Did a search and couldn't find this theme. I've started experimenting with the crystal ball. All tips and tricks will be welcomed and appreciated in this thread in addition to photos. 

It was tough to decide which one to buy, I went with the 80mm. 



DSC by A.C. Parsons on 500px.com





DSC by A.C. Parsons on 500px.com


----------



## acparsons (Jan 1, 2018)

DSC by A.C. Parsons on 500px.com


----------



## smoke665 (Jan 1, 2018)

I've read about and thought about trying this for some time. Thanks for sharing your experiences. To me the last one is really cool, though I might crop tighter as the background seems a little distracting with it's bold pattern.


----------



## tirediron (Jan 1, 2018)

I just did some with an 80mm as well; I'm actually thinking of adding a larger (~150mm) to the stable.


----------



## katsrevenge (Jan 7, 2018)

I had a go at this yesterday. Let's just say it was really, really cold out there.



Frozen Balls by Kat M., on Flickr




Frozen Balls by Kat M., on Flickr

I edited these both ways, right side up and flipped/cropped. Still not sure which I prefer. The slightly pulled back view with the world right side up reminds me of a Discworld spell. Lot of fun, for sure! I used my 50mm lens on a 40mm ball for these.


----------



## Fred von den Berg (Jan 7, 2018)

My daughter borrowed my 8 x loupe to do this sort of thing a few weeks ago.

@acparsons : the last one is really great and I agree with @smoke665 that a tighter crop enhance it even more - possibly 1x1.

@katsrevenge : both are nice but do you know what? the first one without the flip looks even cooler (at least when I hold my laptop upside down anyway!)


----------



## katsrevenge (Jan 8, 2018)

Fred von den Berg said:


> My daughter borrowed my 8 x loupe to do this sort of thing a few weeks ago.
> 
> @katsrevenge : both are nice but do you know what? the first one without the flip looks even cooler (at least when I hold my laptop upside down anyway!)

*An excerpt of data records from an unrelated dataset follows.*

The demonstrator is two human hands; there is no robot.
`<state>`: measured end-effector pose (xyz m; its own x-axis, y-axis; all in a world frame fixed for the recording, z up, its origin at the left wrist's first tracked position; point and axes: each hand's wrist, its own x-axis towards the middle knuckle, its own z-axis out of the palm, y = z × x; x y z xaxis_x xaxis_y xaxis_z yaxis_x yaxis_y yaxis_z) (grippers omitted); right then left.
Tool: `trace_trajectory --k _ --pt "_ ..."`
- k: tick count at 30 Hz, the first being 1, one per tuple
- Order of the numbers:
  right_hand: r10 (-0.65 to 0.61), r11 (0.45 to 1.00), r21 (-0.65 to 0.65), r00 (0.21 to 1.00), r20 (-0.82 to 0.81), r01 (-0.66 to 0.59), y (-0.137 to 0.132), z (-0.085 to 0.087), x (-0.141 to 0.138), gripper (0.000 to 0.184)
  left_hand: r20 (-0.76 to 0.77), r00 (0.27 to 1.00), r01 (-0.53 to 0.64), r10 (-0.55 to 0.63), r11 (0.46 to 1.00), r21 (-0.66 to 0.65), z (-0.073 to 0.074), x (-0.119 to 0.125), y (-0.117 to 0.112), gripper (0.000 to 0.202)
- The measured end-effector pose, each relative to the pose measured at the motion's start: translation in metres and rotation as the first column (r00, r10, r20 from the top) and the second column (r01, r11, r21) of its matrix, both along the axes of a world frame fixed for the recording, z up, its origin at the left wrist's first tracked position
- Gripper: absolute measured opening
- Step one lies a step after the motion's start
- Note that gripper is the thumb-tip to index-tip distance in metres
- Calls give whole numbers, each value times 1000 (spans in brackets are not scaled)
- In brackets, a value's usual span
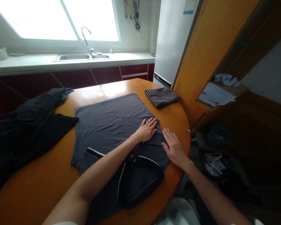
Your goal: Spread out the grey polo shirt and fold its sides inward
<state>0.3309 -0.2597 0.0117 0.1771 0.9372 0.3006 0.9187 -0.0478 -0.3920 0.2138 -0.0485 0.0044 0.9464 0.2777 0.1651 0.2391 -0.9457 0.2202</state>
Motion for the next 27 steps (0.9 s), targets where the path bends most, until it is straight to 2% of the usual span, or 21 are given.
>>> trace_trajectory --k 2,5,8,11,14,18,22,25,27 --pt "35 998 -62 999 37 -32 9 0 -4 62 11 999 -31 31 1000 3 -1 0 1 54" --pt "78 991 -111 995 57 -72 9 -3 -6 63 31 993 -113 113 994 -15 -4 0 4 53" --pt "130 988 -89 991 23 -127 -1 -4 -2 60 52 985 -160 162 986 -41 -6 2 8 51" --pt "174 984 -33 984 -48 -176 -7 -1 2 47 97 979 -174 179 983 -61 -3 4 10 47" --pt "131 990 67 987 -93 -125 -1 6 3 38 171 952 -241 252 967 -83 3 4 11 39" --pt "22 991 131 994 -103 -8 18 15 -1 32 203 878 -426 434 901 -84 9 2 11 26" --pt "-75 995 68 996 -57 78 40 15 -9 21 168 863 -470 476 879 -76 7 1 10 22" --pt "-51 998 -21 999 -5 51 52 9 -16 12 168 869 -463 466 885 -58 5 1 10 22" --pt "-24 997 -76 999 48 28 55 7 -20 13 148 872 -464 467 884 -56 6 1 10 22"
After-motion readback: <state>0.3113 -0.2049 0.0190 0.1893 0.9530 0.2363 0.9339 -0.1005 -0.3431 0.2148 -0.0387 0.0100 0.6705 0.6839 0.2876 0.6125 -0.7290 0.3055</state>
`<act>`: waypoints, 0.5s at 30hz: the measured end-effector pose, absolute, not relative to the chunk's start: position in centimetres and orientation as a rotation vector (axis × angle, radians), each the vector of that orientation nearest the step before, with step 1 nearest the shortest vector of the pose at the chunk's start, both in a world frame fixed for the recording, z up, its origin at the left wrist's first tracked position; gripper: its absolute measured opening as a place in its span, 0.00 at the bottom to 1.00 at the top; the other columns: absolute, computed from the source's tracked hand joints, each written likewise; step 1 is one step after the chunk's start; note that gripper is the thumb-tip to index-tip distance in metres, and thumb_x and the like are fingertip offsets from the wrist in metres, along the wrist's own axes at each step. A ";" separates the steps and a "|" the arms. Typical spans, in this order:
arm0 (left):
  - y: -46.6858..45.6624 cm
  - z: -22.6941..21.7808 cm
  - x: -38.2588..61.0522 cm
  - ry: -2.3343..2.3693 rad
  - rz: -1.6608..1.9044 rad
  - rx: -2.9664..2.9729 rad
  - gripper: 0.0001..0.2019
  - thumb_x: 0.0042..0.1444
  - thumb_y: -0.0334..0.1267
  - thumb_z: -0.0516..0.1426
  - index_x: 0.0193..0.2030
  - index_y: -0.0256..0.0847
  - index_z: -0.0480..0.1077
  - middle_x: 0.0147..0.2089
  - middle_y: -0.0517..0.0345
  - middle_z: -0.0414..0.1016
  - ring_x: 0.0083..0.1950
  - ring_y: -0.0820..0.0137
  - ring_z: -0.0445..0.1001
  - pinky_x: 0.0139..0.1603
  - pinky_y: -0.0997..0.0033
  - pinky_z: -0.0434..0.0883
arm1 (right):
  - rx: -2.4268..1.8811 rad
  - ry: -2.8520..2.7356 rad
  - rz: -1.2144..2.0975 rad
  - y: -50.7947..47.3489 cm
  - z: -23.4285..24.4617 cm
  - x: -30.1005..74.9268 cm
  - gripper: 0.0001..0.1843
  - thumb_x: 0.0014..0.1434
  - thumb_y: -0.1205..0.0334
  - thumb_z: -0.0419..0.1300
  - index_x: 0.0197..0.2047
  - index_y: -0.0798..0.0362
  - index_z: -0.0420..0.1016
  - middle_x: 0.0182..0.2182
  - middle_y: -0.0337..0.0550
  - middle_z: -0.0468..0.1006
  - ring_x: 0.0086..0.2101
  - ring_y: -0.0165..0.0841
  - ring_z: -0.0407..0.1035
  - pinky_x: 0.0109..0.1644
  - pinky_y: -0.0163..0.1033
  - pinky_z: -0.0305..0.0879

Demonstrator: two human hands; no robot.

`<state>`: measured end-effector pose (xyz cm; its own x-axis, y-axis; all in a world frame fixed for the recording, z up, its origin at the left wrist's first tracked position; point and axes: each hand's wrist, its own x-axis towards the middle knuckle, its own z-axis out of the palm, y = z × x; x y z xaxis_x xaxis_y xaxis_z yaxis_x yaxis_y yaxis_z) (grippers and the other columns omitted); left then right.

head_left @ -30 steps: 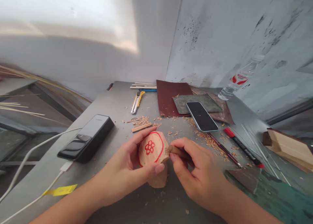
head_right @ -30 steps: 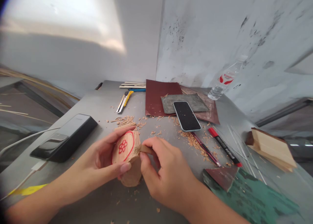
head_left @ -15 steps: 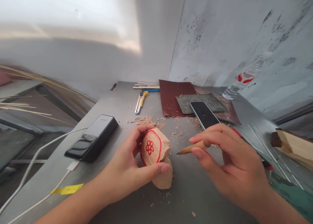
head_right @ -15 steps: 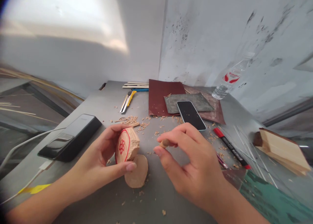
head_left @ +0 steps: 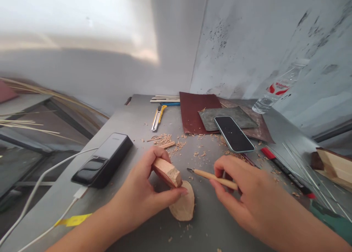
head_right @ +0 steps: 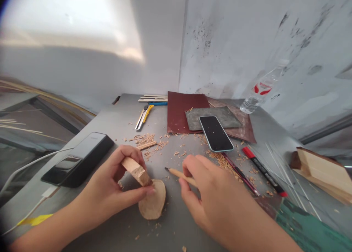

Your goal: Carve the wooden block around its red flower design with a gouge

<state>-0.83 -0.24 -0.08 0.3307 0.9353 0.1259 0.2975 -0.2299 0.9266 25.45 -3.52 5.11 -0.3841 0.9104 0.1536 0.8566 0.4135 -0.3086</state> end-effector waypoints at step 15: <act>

I actually uploaded both versions, I really was not sure about these. This is what that first looks like 'right side' up sans crop. I did try a cropped right side up, but it looked weird. That one was fun to take as I was too afraid of blinding myself to look in the viewfinder and it was way too bright to see the screen. Took it blind. 



Frozen Balls by Kat M., on Flickr


----------



## BrentC (Jan 8, 2018)

katsrevenge said:


> Fred von den Berg said:
> 
> 
> > My daughter borrowed my 8 x loupe to do this sort of thing a few weeks ago.
> ...




Much better right side up and I like the crop better as well.   Very nice.


----------



## pez (Jan 9, 2018)

I have a 100mm one. It was kind of cold even here in GA...


----------



## petrochemist (Jan 9, 2018)

Here are a collection of my first ones (from around 1-1½ years ago):



crystal 6 by Mike Kanssen, on Flickr




crystal 5 by Mike Kanssen, on Flickr




crystal 4 by Mike Kanssen, on Flickr




crystal 2 by Mike Kanssen, on Flickr




crystal 1 by Mike Kanssen, on Flickr

Hopefully I'll improve when I use the 4" ball!


----------



## pez (Apr 26, 2018)

Wisteria sprig with 40mm ball


----------



## pez (May 13, 2018)

Rhododendrons with 100mm ball


----------